I wasn’t clear enough - yes, connect through ssh through the network. It’s the internal connection on the local & remote computers I have an issue with. Once the port on localhost is created (and I could be wrong here - I’m not a networking expert) then anyone on the computer can connect to it, and anyone can listen to the traffic. I believe fifo files are easier to secure, and are less “visible”.

I was asking if there’s a way to create a fifo on the local computer and connect vncviewer & ssh to it (I think I understand how to do the ssh bit). Similarly create a fifo on the remote computer & connect ssh (ditto) & Xvnc / vncserver to that. i.e. avoid ports on localhost. Better yet is to pipe directly between the commands.

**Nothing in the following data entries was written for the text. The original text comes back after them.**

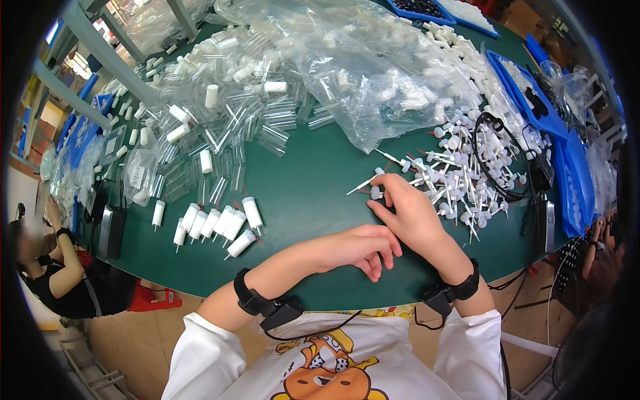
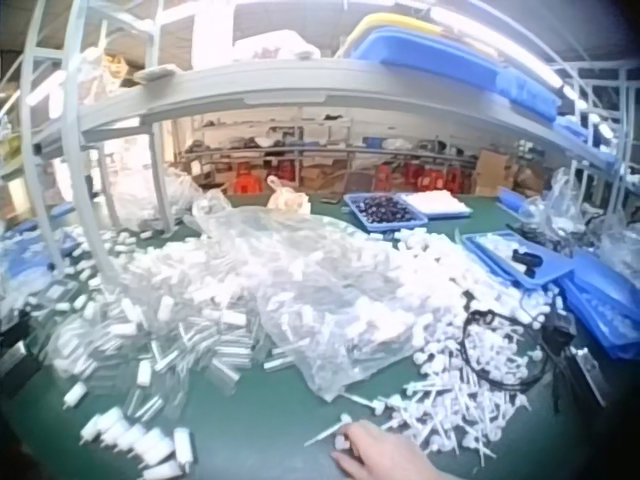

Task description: Assembling small electronic components, specifically inserting small wired sensor or heating elements into white plastic housings.

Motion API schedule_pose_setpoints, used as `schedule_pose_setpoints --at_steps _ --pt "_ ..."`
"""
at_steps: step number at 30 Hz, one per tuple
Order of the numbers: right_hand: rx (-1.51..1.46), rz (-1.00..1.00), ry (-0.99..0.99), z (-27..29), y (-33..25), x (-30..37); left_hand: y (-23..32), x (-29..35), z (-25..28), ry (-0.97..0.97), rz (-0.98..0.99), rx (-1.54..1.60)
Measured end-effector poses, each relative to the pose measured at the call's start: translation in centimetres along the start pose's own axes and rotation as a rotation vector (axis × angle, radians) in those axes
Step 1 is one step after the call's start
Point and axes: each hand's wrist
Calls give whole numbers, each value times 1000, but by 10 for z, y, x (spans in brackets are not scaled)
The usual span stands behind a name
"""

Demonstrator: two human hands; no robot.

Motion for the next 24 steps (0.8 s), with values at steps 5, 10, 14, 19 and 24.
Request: schedule_pose_setpoints --at_steps 5,10,14,19,24 --pt "-110 61 139 3 -3 0 0 -1 1 -10 -4 1" --pt "-216 95 311 25 -7 -8 0 1 3 -14 -3 63" --pt "-154 2 415 62 9 -18 1 1 3 -4 4 66" --pt "70 -107 427 102 63 -43 5 0 0 -5 0 70" --pt "260 -212 338 108 133 -83 5 -2 2 -15 0 100"
Point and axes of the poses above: each hand's wrist, its own x-axis away from the middle knuckle, its own z-axis out of the back of the hand, y = z × x, and after that the axes turned 1 degree about -z, right-handed
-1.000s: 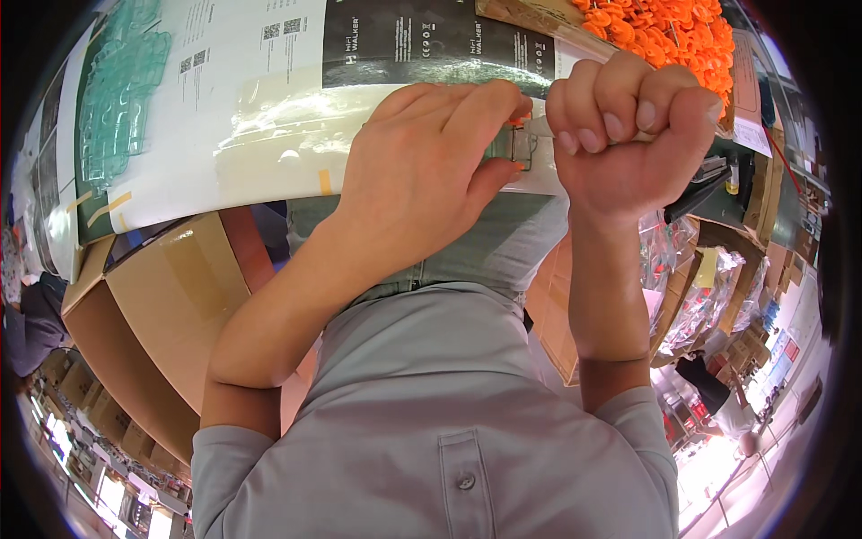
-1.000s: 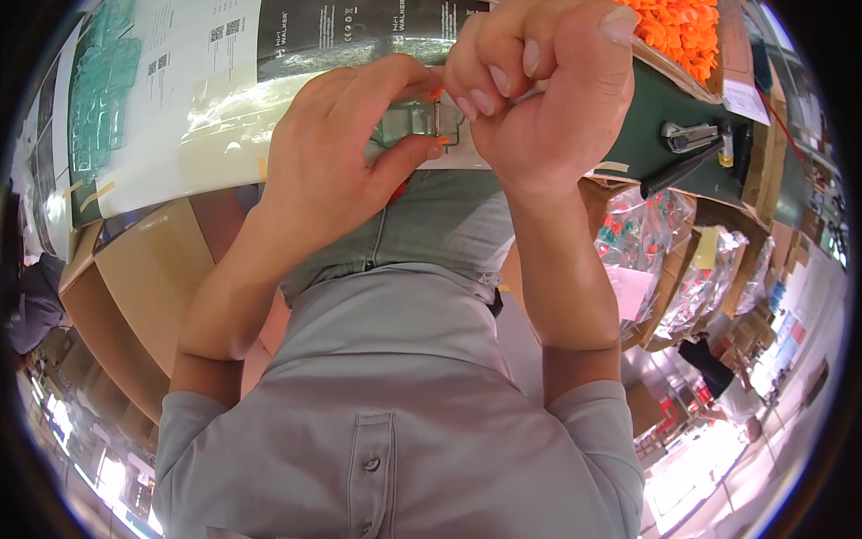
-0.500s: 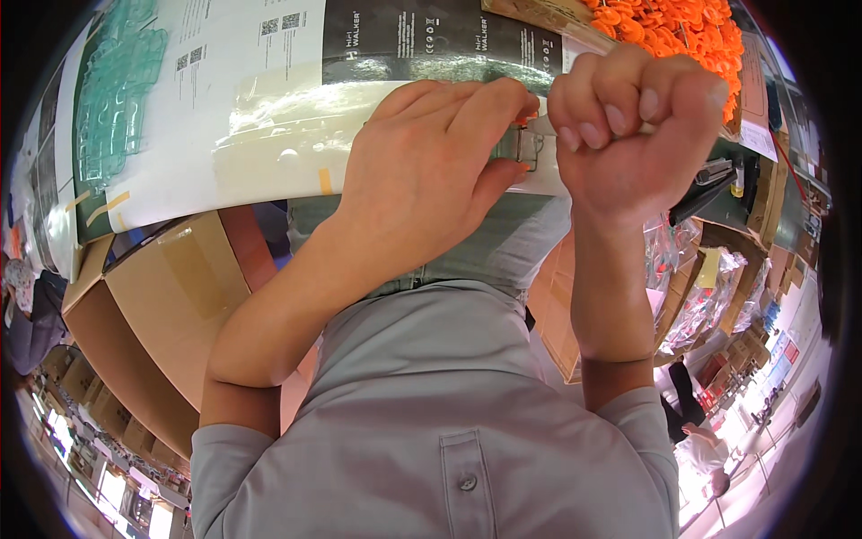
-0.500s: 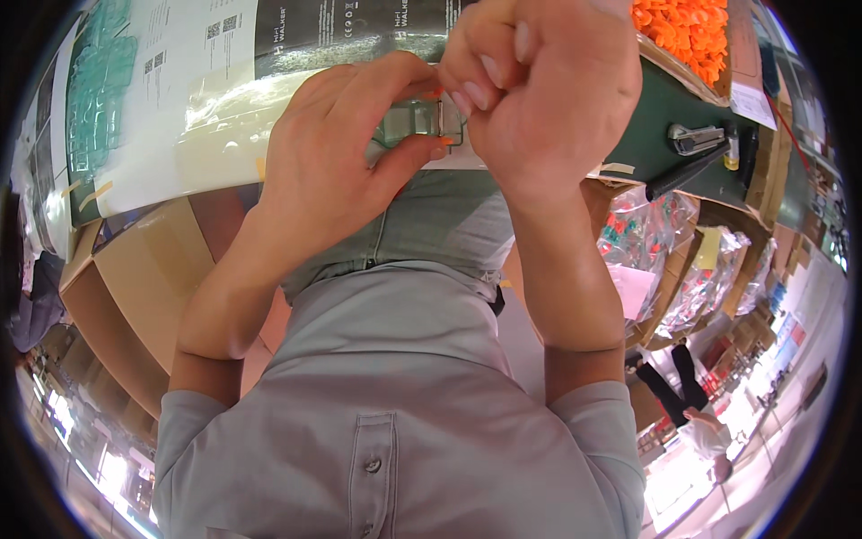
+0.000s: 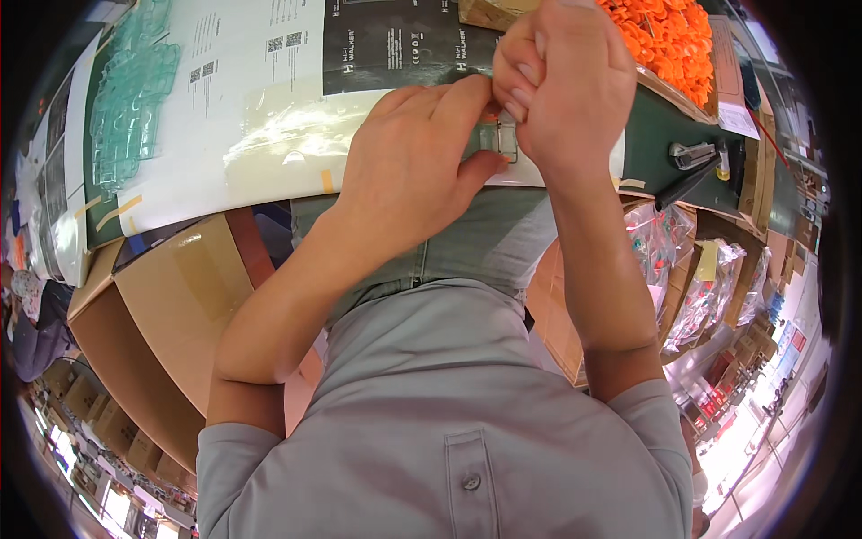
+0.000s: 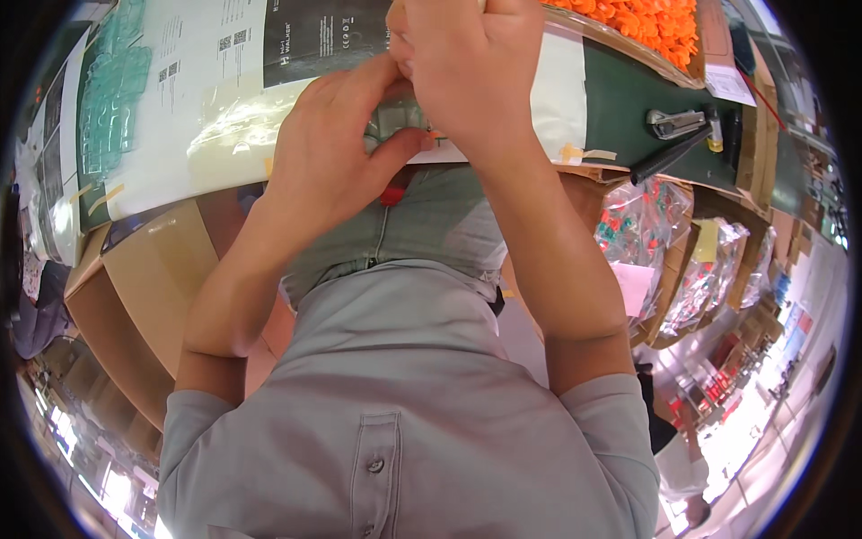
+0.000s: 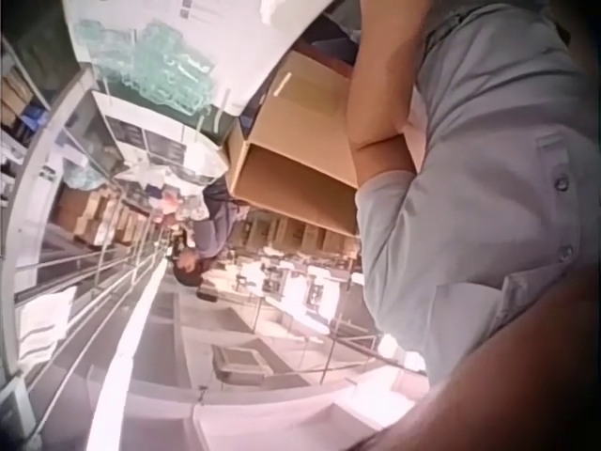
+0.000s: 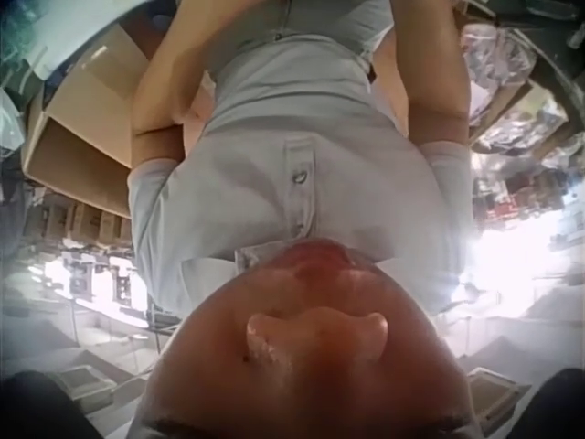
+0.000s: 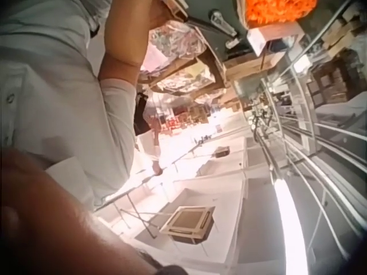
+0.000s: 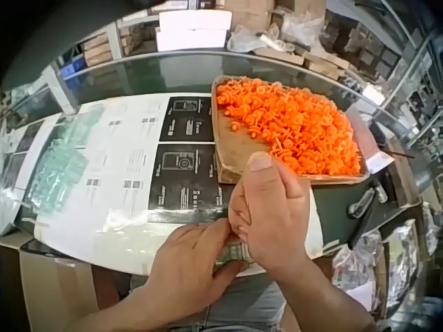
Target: Manually assembling small orange components into clear plastic casings on an assembly line.
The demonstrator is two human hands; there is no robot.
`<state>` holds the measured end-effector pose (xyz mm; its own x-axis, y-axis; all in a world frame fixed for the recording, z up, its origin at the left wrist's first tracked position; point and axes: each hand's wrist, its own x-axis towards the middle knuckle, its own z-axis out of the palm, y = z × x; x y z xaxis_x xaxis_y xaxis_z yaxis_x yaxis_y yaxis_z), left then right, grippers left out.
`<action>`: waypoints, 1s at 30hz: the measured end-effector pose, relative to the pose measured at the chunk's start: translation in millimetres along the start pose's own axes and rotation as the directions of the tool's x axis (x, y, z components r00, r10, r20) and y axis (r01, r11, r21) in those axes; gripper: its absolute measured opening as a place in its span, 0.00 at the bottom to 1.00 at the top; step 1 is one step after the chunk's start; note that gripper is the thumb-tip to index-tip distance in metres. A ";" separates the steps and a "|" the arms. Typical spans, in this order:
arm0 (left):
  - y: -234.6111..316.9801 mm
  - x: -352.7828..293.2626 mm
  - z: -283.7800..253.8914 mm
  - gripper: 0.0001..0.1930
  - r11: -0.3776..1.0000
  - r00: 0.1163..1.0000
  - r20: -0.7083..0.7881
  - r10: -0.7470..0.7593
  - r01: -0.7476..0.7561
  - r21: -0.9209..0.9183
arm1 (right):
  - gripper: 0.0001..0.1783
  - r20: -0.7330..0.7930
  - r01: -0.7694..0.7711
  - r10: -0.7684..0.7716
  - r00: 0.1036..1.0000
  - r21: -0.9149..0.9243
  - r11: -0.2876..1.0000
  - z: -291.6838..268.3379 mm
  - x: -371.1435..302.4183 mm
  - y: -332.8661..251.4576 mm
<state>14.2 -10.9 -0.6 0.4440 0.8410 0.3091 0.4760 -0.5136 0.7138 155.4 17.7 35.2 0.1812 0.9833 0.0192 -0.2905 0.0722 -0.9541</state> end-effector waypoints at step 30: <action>6.2 -10.1 -16.2 0.27 0.986 0.994 0.114 0.003 -0.022 0.164 | 0.24 0.235 0.185 0.086 0.968 -0.902 0.389 -66.3 -59.4 -16.9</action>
<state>0.3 -19.8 10.8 0.5288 0.8147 0.2380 0.5840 -0.5527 0.5945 211.8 -53.0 30.3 -0.0706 0.9975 0.0066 0.7683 0.0586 -0.6374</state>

Is this possible, or does the software need hacking (probably beyond me)?

Thanks for any advice,
David

On 01/01/2014 04:06 AM, jetojedno wrote:
>
> I wasn’t clear enough - yes, connect through ssh through the network.
> It’s the internal connection on the local & remote computers I have an
> issue with. Once the port on localhost is created (and I could be wrong
> here - I’m not a networking expert) then anyone on the computer can
> connect to it, and anyone can listen to the traffic. I believe fifo
> files are easier to secure, and are less “visible”.

Less visible I suppose, since you could put it where only you (and ‘root’)
can see it, but either using a Unix socket or a named pipe/fifo you still
need something to actually do the networking part of all of this. Both of
these are meant for local operations only. Unix sockets (commonly used to
access things like the MariaDB/MySQL server from its client) is for
inter-process communication. FIFOs are essentially the same thing… a
way to send data from here to there within the filesystem to processes
using those FIFOs. There are no magical networking properties of these.
If you are intending to use a pipe/FIFO you need to add that part
yourself, which is the SSH portion you refer to, but SSH uses TCP sockets
for moving data between systems, and one way or another any socket you
open for your user will be visible, unless NetFilter or another firewall
prevents it, to all other users on the local system. If you bind to a
socket with an exposed (non-localhost usually) IP address then anybody on
your computer’s network, or maybe beyond depending on networking
circumstances, could also access that socket.

> I was asking if there’s a way to create a fifo on the local computer and
> connect vncviewer & ssh to it (I think I understand how to do the ssh
> bit). Similarly create a fifo on the remote computer & connect ssh
> (ditto) & Xvnc / vncserver to that. i.e. avoid ports on localhost.
> Better yet is to pipe directly between the commands.

Forget the FIFO… it’s for local stuff only so using it will only
complicate the use of SSH. What you probably want is just the SSH tunnel,
but you can probably simplify this further by using the -via option for he
vncviewer client, which by default creates an SSH connection. Assuming
you have keys setup, and the SSH agent setup, your SSH connection would be
created for your VNC connection on the fly, so nobody could abuse it until
you created it, and even then you could perhaps secure it more with NetFilter.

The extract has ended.